Problem details:
From the line containing "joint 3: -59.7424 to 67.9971" to the last line of the records, please reproduce every line exactly and nothing more.

Material provided:
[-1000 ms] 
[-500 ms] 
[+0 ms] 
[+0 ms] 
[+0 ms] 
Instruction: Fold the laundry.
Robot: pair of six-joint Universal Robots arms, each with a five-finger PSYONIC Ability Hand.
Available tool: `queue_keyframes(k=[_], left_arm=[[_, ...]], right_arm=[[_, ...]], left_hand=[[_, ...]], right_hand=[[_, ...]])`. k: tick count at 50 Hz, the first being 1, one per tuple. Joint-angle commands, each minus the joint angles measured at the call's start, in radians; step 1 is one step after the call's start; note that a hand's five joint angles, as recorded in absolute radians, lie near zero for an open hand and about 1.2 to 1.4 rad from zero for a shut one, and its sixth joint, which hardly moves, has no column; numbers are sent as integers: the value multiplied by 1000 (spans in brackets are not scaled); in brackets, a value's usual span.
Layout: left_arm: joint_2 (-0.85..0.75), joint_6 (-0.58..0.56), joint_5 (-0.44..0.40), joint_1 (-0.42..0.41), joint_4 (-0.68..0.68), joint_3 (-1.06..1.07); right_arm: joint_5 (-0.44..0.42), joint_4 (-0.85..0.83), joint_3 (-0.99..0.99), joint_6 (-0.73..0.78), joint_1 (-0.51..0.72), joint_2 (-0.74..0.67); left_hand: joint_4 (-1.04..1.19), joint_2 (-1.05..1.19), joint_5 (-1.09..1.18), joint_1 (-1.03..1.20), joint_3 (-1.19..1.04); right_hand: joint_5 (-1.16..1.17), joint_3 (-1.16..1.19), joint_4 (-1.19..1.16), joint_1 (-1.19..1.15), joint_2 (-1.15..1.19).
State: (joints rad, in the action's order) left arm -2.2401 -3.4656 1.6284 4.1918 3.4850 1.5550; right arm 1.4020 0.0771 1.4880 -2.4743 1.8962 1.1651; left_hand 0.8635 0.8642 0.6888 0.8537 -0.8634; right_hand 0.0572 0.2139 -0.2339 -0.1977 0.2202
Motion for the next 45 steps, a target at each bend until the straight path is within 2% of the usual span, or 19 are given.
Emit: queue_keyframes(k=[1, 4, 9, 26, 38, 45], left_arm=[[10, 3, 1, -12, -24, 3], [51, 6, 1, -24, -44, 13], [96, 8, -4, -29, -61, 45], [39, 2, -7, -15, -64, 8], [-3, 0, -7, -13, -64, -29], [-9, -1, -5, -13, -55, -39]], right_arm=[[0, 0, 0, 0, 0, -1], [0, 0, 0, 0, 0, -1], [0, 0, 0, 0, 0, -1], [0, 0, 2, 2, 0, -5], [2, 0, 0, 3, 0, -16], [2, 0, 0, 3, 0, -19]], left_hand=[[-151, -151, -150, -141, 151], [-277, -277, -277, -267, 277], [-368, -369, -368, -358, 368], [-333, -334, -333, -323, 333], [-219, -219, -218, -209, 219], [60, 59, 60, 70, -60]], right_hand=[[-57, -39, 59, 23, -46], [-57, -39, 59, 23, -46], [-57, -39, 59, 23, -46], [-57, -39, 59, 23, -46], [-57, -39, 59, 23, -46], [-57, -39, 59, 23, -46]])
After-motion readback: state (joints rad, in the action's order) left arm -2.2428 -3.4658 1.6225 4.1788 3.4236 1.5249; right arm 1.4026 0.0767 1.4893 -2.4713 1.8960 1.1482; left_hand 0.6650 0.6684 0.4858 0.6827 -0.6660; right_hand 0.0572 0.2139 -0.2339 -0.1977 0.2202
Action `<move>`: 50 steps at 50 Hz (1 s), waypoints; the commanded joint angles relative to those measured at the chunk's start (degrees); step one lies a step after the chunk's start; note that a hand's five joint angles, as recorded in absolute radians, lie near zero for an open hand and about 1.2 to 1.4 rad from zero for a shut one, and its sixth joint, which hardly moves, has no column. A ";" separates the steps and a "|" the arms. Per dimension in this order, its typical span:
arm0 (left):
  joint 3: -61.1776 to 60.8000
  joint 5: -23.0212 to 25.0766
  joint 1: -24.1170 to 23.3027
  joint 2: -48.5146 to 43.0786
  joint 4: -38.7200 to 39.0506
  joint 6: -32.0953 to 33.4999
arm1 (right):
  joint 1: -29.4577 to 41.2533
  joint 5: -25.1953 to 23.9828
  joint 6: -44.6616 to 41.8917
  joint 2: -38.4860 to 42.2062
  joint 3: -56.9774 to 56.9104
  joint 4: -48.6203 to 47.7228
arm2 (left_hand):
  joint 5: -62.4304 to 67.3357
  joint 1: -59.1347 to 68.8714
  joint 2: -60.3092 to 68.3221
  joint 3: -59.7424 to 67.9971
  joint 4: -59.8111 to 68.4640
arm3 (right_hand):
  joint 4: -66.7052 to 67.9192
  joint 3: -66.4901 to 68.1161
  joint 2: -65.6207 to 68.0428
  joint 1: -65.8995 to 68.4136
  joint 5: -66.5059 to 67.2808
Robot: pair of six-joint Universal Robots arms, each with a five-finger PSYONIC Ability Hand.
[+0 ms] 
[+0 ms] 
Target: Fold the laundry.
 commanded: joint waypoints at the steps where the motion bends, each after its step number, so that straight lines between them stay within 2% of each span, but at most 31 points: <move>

Answer section:
  joint 3: -59.7424 to 67.9971
  joint 4: -59.8111 to 68.4640
arm3 (right_hand):
  joint 4: -66.7052 to 67.9192
  joint 3: -66.4901 to 68.1161
  joint 2: -65.6207 to 68.0428
  joint 1: -65.8995 to 68.4136
  joint 5: -66.5059 to 67.2808
Robot: pair of six-joint Universal Robots arms, each with a five-finger PSYONIC Ability Hand.
[+0 ms] 
[+0 ms] 
Target: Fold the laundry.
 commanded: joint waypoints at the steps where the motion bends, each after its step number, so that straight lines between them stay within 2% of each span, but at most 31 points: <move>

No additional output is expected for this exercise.